§ Task requirements:
Retype exactly the lines that run from the start of the data to the line holding "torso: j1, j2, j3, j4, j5", including both, and only those.

___ Task data

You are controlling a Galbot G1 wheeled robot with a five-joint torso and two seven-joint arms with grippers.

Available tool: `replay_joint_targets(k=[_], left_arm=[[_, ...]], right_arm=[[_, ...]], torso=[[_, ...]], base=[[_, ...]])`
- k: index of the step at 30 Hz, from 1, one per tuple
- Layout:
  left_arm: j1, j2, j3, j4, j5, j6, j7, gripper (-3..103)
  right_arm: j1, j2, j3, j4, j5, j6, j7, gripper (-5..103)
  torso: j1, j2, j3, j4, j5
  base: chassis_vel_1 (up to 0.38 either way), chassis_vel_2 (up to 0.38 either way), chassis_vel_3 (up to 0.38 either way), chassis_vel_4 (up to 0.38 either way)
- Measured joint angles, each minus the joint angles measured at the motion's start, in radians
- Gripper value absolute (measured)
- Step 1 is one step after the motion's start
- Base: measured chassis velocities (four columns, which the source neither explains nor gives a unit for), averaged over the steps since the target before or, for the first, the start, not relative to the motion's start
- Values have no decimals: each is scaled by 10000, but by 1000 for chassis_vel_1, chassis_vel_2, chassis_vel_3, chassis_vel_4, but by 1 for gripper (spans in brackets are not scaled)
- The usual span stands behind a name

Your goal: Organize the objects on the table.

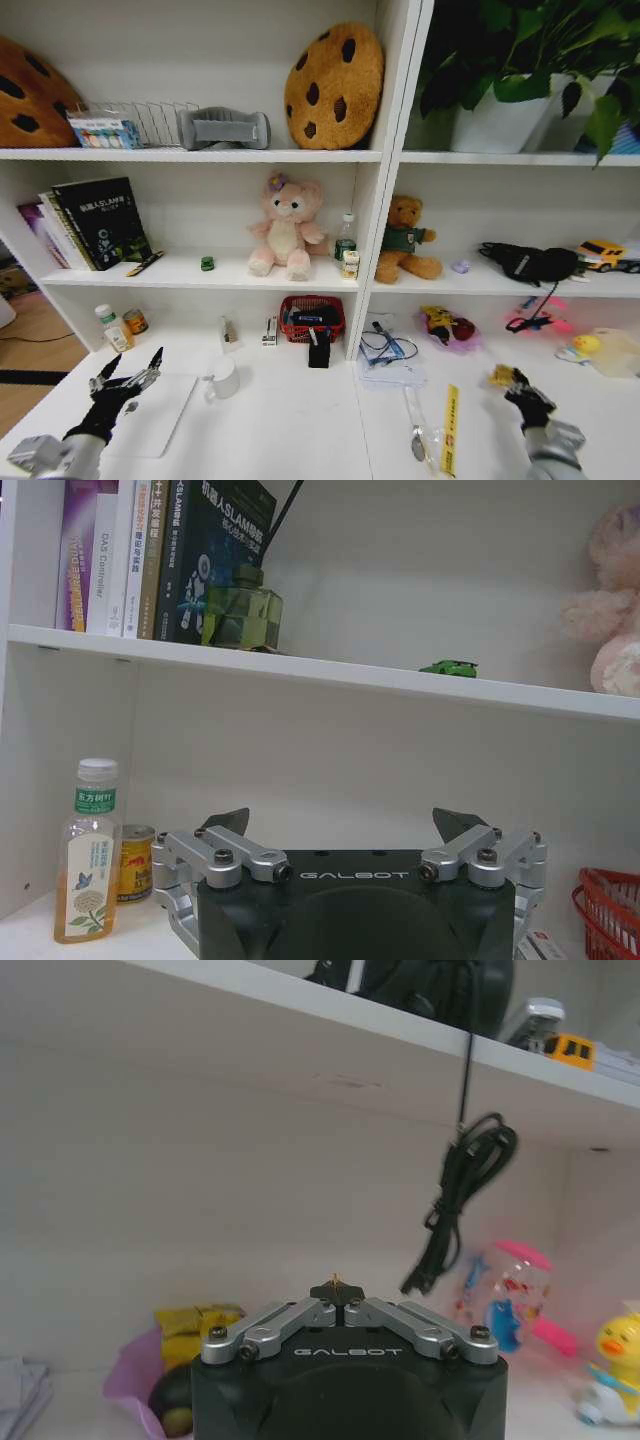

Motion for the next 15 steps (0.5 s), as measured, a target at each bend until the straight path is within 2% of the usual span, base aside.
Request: replay_joint_targets(k=[4,6,15], left_arm=[[0,0,0,0,0,0,0,100],[0,0,0,0,0,-1,0,100],[0,0,0,0,0,-1,0,100]], right_arm=[[663,-274,-236,-311,15,-193,-9,0],[1266,-430,-503,-871,3,-265,-21,0],[3075,-711,-1666,-2459,-81,-146,-217,0]], torso=[[0,0,0,1,0],[-1,0,0,-7,2],[0,0,0,-5,1]], base=[[0,0,0,0],[0,0,0,0],[0,0,0,0]])
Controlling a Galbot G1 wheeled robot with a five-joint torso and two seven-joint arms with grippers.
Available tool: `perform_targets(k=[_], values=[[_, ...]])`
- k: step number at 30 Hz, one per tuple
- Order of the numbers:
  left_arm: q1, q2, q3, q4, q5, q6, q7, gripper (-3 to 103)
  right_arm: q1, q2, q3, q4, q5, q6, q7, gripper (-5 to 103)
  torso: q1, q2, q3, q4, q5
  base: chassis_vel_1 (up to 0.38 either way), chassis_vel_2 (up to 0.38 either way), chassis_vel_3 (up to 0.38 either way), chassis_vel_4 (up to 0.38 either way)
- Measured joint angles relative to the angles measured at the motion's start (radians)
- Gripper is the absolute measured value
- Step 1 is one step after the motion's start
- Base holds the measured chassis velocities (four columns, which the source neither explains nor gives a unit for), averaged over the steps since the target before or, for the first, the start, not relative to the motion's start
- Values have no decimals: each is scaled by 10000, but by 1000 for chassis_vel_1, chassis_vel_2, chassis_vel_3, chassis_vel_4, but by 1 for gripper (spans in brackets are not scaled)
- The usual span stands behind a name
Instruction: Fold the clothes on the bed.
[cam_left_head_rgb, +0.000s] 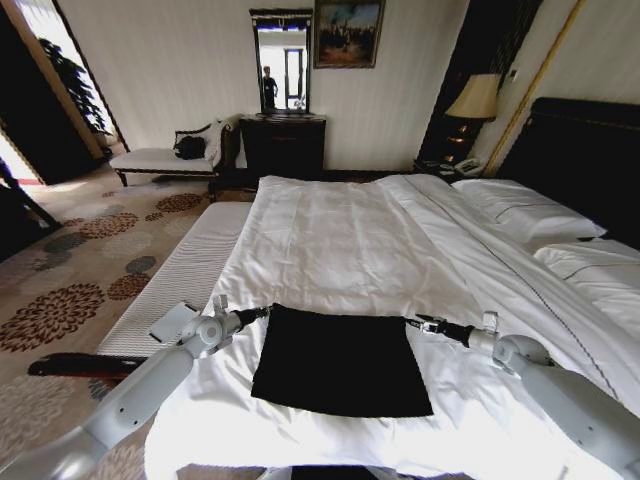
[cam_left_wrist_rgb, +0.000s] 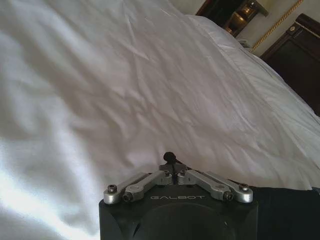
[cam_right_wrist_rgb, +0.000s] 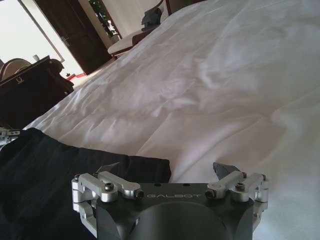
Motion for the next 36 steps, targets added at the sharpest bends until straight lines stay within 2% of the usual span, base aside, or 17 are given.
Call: perform_targets(k=[9,10,13,16,17,20,22,23,24,25,27,28,29,31,34,35,36], values=[[128,109,-104,-71,85,-39,0,0,249,263,-446,-156,-207,-58,-88,100,0,0,1,1,1,0,0,0,0],[131,125,-106,-76,93,-43,1,0,288,286,-481,-199,-217,-59,-85,103,0,0,0,1,1,0,0,0,0],[133,167,-114,-84,107,-55,1,0,371,331,-555,-269,-221,-59,-61,100,0,0,0,0,0,0,0,0,0],[134,204,-132,-111,117,-66,2,0,430,378,-618,-278,-212,-60,72,85,0,0,0,0,1,0,0,0,0],[134,204,-132,-111,117,-66,2,0,430,378,-618,-278,-212,-60,72,85,0,0,0,0,1,0,0,0,0],[104,197,-125,-121,134,-73,2,0,498,418,-677,-335,-152,-62,104,68,0,0,0,0,1,0,0,0,0],[96,192,-117,-123,139,-74,2,0,507,424,-686,-340,-149,-61,104,68,0,0,0,0,1,0,0,0,0],[80,190,-90,-127,162,-81,2,0,518,442,-695,-329,-142,-62,101,57,0,0,0,0,1,0,0,0,0],[76,189,-83,-130,172,-88,1,0,518,449,-697,-303,-141,-62,100,57,0,0,1,-1,2,0,0,0,0],[75,191,-81,-137,186,-101,1,0,508,450,-696,-241,-142,-63,99,52,1,0,1,1,3,0,0,0,0],[76,192,-81,-139,191,-103,2,0,503,450,-696,-224,-143,-63,99,52,0,0,0,0,2,0,0,0,0],[75,199,-81,-148,199,-107,1,0,480,450,-694,-162,-145,-61,103,47,0,0,1,1,2,0,0,0,0],[78,222,-81,-165,207,-115,1,0,449,451,-674,-69,-154,-48,125,36,0,0,1,0,2,0,0,0,0],[83,235,-86,-180,209,-118,1,0,432,450,-655,-19,-163,-42,142,36,0,0,0,0,2,0,0,0,0],[116,249,-132,-212,235,-138,0,0,393,409,-622,138,-185,-32,152,20,0,0,1,1,2,0,0,0,0],[116,249,-132,-212,235,-138,0,0,393,409,-622,138,-185,-32,152,20,0,0,1,1,2,0,0,0,0],[124,243,-141,-217,250,-143,0,0,392,401,-615,153,-210,-9,153,14,-1,0,0,0,1,0,0,0,0]])
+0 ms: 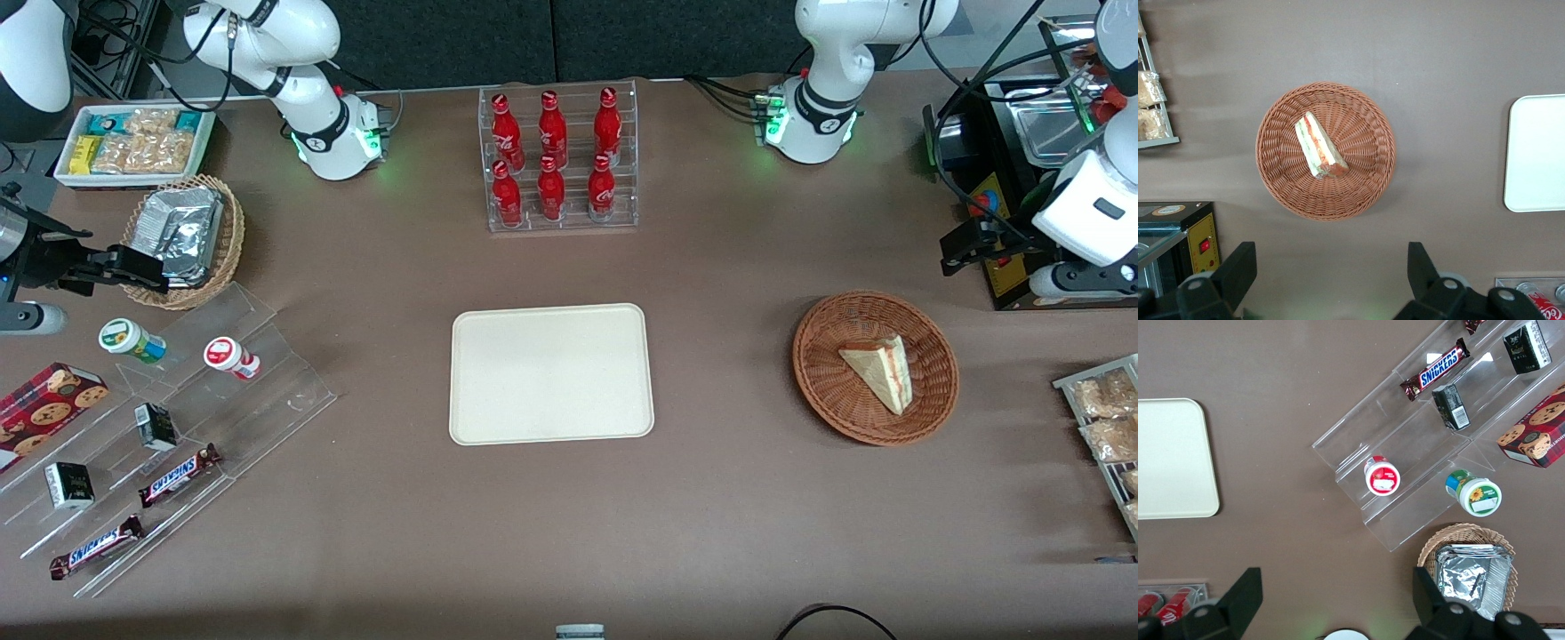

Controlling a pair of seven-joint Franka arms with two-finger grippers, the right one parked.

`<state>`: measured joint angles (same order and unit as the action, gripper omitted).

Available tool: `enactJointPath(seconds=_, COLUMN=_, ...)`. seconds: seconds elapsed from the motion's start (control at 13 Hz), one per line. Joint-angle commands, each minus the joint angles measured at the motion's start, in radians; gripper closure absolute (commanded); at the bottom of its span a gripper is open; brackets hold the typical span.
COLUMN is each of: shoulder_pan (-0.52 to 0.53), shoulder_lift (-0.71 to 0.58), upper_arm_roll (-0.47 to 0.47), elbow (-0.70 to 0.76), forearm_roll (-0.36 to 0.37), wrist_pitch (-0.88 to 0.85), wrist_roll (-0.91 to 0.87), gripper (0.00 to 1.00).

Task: Place sandwich from basket to tray
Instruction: 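Move the left gripper over the sandwich in the wicker basket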

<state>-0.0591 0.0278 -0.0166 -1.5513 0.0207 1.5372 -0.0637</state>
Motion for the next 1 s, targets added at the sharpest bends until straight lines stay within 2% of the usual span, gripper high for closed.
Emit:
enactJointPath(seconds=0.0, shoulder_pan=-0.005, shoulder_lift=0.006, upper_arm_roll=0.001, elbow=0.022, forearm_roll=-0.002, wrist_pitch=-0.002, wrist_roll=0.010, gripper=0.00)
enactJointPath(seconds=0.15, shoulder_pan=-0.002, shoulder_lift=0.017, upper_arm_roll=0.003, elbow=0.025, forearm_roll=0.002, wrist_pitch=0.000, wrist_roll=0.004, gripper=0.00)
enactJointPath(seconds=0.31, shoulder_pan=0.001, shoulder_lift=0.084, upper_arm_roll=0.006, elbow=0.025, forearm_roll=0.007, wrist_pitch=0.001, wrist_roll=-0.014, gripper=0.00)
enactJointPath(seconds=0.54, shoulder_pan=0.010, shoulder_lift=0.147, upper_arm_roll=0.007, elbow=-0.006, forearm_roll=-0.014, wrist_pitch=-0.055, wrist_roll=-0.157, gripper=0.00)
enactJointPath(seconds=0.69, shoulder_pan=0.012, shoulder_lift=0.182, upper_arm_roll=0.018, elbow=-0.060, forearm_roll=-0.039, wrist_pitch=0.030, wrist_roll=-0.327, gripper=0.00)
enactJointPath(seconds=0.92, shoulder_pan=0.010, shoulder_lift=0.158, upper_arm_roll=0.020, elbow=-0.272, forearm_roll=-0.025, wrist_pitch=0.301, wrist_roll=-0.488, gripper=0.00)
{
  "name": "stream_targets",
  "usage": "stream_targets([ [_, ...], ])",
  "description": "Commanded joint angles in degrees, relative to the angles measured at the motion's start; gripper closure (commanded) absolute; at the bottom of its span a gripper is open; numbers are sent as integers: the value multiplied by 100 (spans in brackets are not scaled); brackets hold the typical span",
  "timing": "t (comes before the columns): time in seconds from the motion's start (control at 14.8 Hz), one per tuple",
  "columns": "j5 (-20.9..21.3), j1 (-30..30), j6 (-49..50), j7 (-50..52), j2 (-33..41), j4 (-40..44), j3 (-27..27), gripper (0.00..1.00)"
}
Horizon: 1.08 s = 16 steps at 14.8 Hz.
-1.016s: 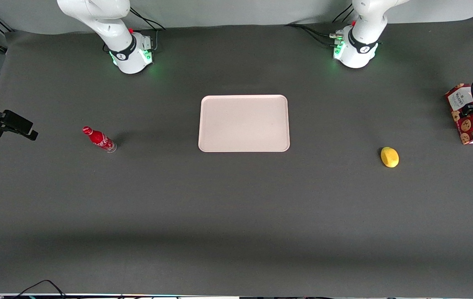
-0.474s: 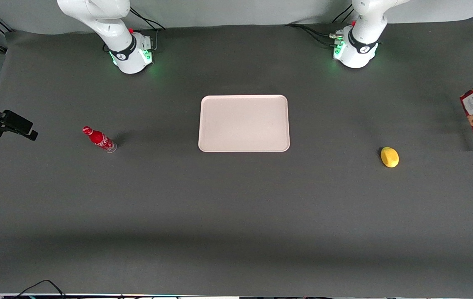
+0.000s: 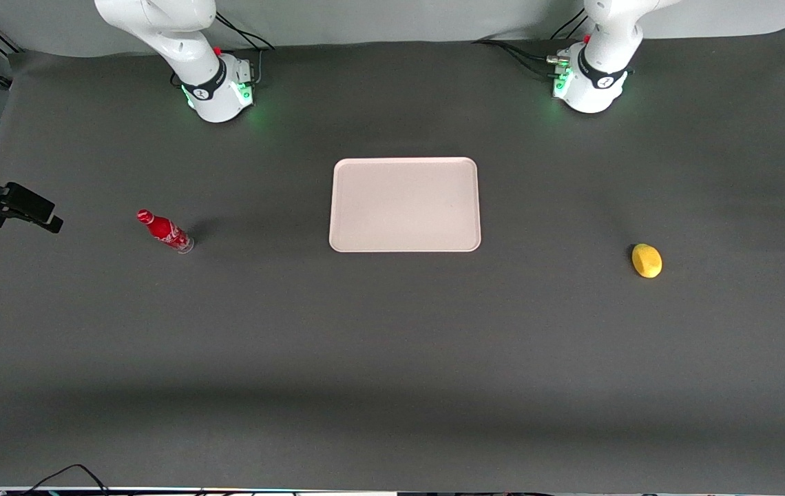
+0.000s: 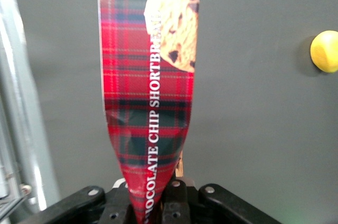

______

§ Answer to this task:
You are controlling a Galbot G1 wheeled robot with a five-joint torso and two seven-joint arms with grippers.

Available tool: `replay_joint_targets(k=[_], left_arm=[[_, ...]], right_arm=[[_, ...]], torso=[[_, ...]], base=[[_, ...]])`
- k: index of the step at 30 Hz, from 1, one per tuple
- Layout:
  left_arm: j1, j2, j3, j4, j5, j6, j7, gripper (-3..103)
  right_arm: j1, j2, j3, j4, j5, j6, j7, gripper (-5..103)
  torso: j1, j2, j3, j4, j5

That finishes the answer to the exercise.